FIX fix comparison between array-like parameters when detecting non-default params for HTML representation #31528

DeaMariaLeon · 2025-06-12T06:55:34Z

Reference Issues/PRs

Fixes #31525

What does this implement/fix? Explain your changes.

As @glemaitre commented, we were comparing 2 different-size arrays:
param_value != init_default_params[param_name]

Any other comments?

😱

github-actions · 2025-06-12T06:56:30Z

✔️ Linting Passed

All linting checks passed. Your pull request is in excellent shape! ☀️

_{Generated for commit: c774f2c. Link to the linter CI: here}

jeremiedbb · 2025-06-12T09:02:05Z

Instead of wrapping it in a try except, we could use np.array_equal:

if not np.array_equal(
    param_value, init_default_params[param_name]
) and not (
    is_scalar_nan(init_default_params[param_name])
    and is_scalar_nan(param_value)
):

which should work because np.array_equal treats its arguments as array likes.
Ideally we would also set equal_nan=True but it doesn't work because it uses np.isnan which is not as generic as our is_scalar_nan :(

jeremiedbb · 2025-06-12T09:03:18Z

Please also add a non regression test and a changelog entry. You can reuse the snippet from the issue.
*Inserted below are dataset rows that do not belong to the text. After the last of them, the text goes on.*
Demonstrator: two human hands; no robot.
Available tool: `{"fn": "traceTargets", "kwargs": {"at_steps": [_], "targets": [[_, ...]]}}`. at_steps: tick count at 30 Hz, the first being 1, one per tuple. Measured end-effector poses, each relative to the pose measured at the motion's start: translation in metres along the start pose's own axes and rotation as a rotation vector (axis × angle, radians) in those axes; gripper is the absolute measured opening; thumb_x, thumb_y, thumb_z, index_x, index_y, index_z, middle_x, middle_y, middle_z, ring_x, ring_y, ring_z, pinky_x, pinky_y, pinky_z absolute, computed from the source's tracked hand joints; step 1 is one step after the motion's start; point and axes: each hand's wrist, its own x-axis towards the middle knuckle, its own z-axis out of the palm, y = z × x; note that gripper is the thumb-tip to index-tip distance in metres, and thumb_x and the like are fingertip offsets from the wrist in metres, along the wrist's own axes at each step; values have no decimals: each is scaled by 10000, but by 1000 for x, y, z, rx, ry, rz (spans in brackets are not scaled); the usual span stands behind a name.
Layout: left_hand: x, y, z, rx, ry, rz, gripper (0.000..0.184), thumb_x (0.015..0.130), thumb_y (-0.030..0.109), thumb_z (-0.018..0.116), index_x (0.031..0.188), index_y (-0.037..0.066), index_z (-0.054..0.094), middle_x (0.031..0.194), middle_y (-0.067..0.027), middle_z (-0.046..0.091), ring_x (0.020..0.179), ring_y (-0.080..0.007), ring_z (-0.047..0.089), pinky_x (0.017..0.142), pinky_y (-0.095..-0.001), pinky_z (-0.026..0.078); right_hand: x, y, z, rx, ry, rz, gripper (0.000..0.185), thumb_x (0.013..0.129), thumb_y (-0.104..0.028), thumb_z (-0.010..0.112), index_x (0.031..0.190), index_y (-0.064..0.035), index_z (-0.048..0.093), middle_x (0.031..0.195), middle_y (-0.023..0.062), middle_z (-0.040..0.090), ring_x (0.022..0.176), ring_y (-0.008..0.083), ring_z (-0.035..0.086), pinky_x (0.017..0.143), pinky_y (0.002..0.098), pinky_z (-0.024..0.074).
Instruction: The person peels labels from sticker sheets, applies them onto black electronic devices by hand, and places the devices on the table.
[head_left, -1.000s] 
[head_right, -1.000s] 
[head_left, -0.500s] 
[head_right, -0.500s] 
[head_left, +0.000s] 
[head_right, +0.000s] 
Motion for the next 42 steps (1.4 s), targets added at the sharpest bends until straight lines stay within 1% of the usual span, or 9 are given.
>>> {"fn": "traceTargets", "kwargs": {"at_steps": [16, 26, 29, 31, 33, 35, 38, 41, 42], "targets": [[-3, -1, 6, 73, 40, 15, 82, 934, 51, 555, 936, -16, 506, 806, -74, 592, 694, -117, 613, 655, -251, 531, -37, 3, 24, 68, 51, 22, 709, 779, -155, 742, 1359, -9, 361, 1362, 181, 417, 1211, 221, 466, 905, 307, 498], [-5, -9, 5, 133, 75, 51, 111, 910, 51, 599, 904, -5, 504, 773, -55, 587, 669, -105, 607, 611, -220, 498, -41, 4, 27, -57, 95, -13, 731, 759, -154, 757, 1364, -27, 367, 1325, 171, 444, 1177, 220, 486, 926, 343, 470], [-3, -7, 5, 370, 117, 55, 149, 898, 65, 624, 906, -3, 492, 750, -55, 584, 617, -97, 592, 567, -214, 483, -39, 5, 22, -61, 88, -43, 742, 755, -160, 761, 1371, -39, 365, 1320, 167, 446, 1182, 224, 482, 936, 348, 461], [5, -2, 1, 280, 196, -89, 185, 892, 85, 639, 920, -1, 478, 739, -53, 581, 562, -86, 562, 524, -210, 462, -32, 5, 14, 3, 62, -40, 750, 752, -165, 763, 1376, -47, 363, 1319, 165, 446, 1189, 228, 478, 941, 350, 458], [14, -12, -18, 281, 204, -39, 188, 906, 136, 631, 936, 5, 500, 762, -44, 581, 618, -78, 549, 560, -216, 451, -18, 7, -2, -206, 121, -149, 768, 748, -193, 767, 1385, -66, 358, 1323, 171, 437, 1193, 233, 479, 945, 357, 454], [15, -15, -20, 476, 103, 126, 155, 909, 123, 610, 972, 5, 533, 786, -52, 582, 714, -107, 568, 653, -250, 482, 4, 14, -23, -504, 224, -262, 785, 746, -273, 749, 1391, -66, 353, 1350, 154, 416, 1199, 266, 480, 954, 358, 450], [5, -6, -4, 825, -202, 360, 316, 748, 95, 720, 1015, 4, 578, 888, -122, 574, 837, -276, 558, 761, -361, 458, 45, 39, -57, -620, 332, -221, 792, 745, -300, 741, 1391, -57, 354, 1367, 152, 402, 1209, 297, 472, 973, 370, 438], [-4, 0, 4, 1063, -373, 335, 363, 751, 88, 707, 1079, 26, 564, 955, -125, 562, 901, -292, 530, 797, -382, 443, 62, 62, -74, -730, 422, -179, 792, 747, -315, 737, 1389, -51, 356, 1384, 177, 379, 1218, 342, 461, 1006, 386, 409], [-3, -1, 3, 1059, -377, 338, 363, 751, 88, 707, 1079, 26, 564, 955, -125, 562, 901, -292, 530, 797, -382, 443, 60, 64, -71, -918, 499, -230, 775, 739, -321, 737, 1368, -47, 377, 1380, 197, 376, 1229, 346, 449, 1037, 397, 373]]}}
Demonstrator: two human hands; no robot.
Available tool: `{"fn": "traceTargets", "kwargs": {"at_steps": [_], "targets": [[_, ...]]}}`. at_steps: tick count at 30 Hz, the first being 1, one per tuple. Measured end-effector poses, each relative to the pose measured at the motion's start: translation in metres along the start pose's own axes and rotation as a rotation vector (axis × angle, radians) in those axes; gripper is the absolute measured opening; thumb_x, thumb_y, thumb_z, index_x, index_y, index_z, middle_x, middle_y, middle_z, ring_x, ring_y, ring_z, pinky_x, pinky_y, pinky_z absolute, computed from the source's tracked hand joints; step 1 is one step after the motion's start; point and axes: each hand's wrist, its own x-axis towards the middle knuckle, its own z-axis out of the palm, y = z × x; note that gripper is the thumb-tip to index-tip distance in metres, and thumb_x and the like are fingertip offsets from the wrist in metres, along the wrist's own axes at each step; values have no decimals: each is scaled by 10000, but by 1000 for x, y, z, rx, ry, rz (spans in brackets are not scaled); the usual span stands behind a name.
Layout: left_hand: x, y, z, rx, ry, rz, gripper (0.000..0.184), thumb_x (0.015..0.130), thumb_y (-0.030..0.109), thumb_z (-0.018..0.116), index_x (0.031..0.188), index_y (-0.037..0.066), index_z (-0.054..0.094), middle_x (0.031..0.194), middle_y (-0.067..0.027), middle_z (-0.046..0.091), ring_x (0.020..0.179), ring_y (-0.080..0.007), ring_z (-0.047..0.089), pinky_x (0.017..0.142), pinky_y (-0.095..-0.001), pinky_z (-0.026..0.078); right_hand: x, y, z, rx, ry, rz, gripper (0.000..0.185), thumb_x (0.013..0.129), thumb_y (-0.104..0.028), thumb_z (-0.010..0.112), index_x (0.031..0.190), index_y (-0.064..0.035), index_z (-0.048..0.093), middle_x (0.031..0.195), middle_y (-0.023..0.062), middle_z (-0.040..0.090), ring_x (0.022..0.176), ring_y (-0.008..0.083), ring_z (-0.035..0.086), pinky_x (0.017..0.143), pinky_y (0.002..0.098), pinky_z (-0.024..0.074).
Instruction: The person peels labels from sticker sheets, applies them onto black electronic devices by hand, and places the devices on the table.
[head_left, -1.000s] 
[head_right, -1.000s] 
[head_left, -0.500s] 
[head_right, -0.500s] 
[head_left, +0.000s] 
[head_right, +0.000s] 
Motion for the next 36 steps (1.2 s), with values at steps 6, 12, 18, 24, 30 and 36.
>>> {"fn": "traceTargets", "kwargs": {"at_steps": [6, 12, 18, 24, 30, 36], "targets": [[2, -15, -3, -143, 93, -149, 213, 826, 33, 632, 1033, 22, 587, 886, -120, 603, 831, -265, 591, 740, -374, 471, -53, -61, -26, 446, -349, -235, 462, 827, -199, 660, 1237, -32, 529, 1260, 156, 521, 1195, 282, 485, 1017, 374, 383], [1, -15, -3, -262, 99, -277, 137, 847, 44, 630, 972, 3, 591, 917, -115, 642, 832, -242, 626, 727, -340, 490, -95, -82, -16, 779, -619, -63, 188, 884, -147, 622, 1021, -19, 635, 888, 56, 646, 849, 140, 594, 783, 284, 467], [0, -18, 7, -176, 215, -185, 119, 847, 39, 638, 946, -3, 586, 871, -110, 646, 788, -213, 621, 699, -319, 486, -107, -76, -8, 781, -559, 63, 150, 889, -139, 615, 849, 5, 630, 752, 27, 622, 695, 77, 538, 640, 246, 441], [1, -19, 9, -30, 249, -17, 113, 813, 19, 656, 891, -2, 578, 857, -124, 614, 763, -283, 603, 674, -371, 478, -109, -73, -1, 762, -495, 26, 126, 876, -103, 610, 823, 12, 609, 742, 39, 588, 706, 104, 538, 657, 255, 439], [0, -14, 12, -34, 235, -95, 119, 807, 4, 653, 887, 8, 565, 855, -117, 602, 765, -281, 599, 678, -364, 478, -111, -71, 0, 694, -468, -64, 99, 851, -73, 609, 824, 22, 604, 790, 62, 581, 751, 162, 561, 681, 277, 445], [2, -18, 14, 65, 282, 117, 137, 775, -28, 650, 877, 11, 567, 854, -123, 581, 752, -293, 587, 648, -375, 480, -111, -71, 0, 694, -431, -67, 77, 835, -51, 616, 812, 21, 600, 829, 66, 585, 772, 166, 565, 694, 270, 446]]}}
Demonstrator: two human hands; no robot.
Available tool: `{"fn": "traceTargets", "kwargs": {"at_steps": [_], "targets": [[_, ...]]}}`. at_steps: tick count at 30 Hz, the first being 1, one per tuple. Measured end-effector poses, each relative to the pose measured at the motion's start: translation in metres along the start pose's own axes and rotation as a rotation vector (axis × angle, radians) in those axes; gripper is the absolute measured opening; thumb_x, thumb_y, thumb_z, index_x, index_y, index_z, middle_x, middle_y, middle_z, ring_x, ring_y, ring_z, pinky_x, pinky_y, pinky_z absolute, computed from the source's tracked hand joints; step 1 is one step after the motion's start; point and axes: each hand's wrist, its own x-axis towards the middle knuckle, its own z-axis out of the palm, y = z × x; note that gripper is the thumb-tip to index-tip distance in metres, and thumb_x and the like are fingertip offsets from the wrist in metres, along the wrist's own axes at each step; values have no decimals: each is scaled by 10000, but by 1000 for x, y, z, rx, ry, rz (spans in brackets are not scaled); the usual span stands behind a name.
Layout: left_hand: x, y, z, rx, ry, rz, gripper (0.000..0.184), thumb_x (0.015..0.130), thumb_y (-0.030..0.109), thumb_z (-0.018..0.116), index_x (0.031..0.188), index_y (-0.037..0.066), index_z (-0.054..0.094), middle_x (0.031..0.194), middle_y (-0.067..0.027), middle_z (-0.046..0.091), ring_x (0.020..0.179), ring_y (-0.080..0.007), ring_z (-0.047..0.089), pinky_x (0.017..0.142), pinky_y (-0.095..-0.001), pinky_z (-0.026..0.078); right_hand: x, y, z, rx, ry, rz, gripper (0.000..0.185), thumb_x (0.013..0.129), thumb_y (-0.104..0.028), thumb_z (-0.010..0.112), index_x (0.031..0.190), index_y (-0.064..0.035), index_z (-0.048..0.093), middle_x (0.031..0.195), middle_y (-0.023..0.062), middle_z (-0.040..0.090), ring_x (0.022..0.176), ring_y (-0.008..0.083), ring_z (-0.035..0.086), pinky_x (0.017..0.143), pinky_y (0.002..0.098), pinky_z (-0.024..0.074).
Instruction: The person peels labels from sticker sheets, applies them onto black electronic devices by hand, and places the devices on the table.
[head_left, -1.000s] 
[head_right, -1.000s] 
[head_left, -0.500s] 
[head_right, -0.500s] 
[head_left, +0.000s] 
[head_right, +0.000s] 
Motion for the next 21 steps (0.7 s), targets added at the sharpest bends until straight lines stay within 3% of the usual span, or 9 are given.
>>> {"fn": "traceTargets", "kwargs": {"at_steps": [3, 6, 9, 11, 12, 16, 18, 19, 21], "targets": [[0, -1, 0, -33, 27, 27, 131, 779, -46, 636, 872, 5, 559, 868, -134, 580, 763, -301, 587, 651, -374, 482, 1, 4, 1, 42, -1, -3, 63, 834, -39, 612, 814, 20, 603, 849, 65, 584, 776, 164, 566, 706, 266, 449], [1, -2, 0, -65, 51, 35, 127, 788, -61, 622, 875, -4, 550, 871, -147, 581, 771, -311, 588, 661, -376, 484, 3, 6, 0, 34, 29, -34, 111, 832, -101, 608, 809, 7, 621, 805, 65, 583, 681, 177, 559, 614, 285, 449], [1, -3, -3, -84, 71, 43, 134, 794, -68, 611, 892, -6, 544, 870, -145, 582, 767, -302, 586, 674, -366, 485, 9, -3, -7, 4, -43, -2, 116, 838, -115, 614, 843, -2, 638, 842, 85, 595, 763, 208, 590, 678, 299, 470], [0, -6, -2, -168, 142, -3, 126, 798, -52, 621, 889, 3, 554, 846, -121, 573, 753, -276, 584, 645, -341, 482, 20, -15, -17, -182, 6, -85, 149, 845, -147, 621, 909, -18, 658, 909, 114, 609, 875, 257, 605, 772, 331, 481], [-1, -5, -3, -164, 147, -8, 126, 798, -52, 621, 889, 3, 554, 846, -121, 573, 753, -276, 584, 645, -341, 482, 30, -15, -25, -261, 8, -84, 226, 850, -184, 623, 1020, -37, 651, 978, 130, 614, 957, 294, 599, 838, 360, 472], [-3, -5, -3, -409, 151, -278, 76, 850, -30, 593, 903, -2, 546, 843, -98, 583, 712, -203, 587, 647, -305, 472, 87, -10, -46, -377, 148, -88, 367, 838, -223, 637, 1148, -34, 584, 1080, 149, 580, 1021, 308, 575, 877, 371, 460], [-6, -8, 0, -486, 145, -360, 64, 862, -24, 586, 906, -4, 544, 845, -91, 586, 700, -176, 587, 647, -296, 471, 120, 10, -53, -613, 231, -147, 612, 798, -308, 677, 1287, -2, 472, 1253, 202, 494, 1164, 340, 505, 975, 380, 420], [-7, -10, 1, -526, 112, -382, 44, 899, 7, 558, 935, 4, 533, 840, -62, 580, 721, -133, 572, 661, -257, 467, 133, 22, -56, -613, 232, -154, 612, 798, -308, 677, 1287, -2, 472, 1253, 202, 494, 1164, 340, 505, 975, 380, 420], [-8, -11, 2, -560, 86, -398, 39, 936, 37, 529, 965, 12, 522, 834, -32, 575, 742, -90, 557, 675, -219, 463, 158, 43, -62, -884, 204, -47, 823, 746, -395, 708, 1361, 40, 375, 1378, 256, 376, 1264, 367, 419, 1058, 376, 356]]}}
glemaitre · 2025-06-12T09:40:56Z

Instead of wrapping it in a try except, we could use np.array_equal

We probably want to do that only if one of the two parameters is an array-like. Otherwise, we want to use the Python comparison for scalars.

Please also add a non regression test and a changelog entry. You can reuse the snippet from the issue.

I'm wondering if we could strengthen the non-regression test by checking different combination of parameters (int, float, bool, array-like, ndarray, etc.).

This reverts commit 4556bf2.

DeaMariaLeon · 2025-06-12T16:44:32Z

Thank you both @jeremiedbb and @glemaitre

If a default parameter is [1, 2] but the user enters np.array([1, 2]), should it be shown as the same? (as a default parameter). Guillaume believes they should be both shown as default, because the algorithm behaves the same way. But he suggested I ask the question here as well.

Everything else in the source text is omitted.